> **What you will do**
Line by line, the data below should be set down unchanged, with images excluded.

╭─ Data records

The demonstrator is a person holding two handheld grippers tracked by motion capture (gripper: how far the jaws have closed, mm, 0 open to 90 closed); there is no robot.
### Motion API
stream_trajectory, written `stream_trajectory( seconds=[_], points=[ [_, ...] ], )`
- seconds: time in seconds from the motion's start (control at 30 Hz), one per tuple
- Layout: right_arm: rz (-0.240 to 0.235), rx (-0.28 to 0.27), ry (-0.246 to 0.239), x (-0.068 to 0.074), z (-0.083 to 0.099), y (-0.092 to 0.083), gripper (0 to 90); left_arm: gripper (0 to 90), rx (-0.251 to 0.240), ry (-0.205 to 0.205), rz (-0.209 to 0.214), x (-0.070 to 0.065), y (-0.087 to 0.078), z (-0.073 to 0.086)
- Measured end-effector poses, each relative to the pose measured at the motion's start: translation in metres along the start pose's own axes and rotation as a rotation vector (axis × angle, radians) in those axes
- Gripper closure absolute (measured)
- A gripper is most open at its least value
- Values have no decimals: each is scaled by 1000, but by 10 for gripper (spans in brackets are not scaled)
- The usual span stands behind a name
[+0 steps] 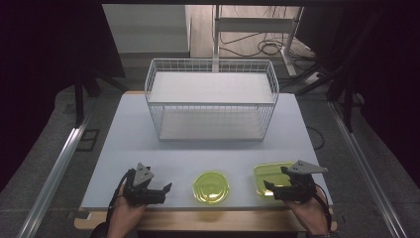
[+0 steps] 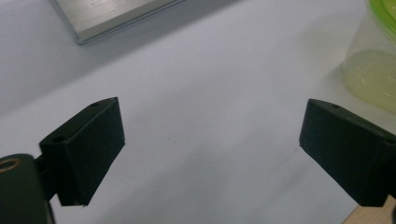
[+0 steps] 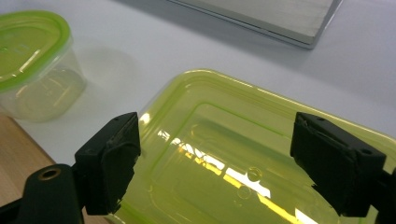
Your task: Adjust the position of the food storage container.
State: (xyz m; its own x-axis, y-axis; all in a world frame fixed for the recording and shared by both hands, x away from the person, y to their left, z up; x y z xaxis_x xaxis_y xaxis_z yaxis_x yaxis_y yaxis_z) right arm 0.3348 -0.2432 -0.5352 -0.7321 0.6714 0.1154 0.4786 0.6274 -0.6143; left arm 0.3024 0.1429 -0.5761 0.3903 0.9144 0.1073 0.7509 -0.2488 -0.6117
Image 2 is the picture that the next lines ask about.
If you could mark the round green lidded container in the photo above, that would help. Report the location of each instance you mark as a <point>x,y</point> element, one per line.
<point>373,74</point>

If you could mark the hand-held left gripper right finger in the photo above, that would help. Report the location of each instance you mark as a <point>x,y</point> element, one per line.
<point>348,149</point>

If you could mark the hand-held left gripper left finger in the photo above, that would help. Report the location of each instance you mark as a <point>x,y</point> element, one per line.
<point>84,149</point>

╰─

> **Answer area**
The demonstrator is a person holding two handheld grippers tracked by motion capture (gripper: how far the jaws have closed, mm, 0 open to 90 closed); there is no robot.
### Motion API
stream_trajectory, written `stream_trajectory( seconds=[_], points=[ [_, ...] ], )`
- seconds: time in seconds from the motion's start (control at 30 Hz), one per tuple
- Layout: right_arm: rz (-0.240 to 0.235), rx (-0.28 to 0.27), ry (-0.246 to 0.239), x (-0.068 to 0.074), z (-0.083 to 0.099), y (-0.092 to 0.083), gripper (0 to 90); left_arm: gripper (0 to 90), rx (-0.251 to 0.240), ry (-0.205 to 0.205), rz (-0.209 to 0.214), x (-0.070 to 0.065), y (-0.087 to 0.078), z (-0.073 to 0.086)
- Measured end-effector poses, each relative to the pose measured at the motion's start: translation in metres along the start pose's own axes and rotation as a rotation vector (axis × angle, radians) in those axes
- Gripper closure absolute (measured)
- A gripper is most open at its least value
- Values have no decimals: each is scaled by 1000, but by 10 for gripper (spans in brackets are not scaled)
- The usual span stands behind a name
[+0 steps] 
[+0 steps] 
[+0 steps] 
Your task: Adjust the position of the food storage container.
State: (xyz m; its own x-axis, y-axis; all in a world frame fixed for the recording and shared by both hands, x away from the person, y to their left, z up; x y z xaxis_x xaxis_y xaxis_z yaxis_x yaxis_y yaxis_z) right arm 0.3348 -0.2432 -0.5352 -0.7321 0.6714 0.1154 0.4786 0.6274 -0.6143; left arm 0.3024 0.1429 -0.5761 0.3903 0.9144 0.1073 0.7509 -0.2488 -0.6117
Image 2 is the picture that the next lines ask about.
If you could mark the round green lidded container in the photo above, that would help. Report the location of each instance you mark as a <point>x,y</point> element, one per line.
<point>373,74</point>

If you could mark the hand-held left gripper right finger in the photo above, that would help. Report the location of each instance you mark as a <point>x,y</point> element, one per line.
<point>348,149</point>

If you could mark the hand-held left gripper left finger in the photo above, that would help. Report the location of each instance you mark as a <point>x,y</point> element, one per line.
<point>84,149</point>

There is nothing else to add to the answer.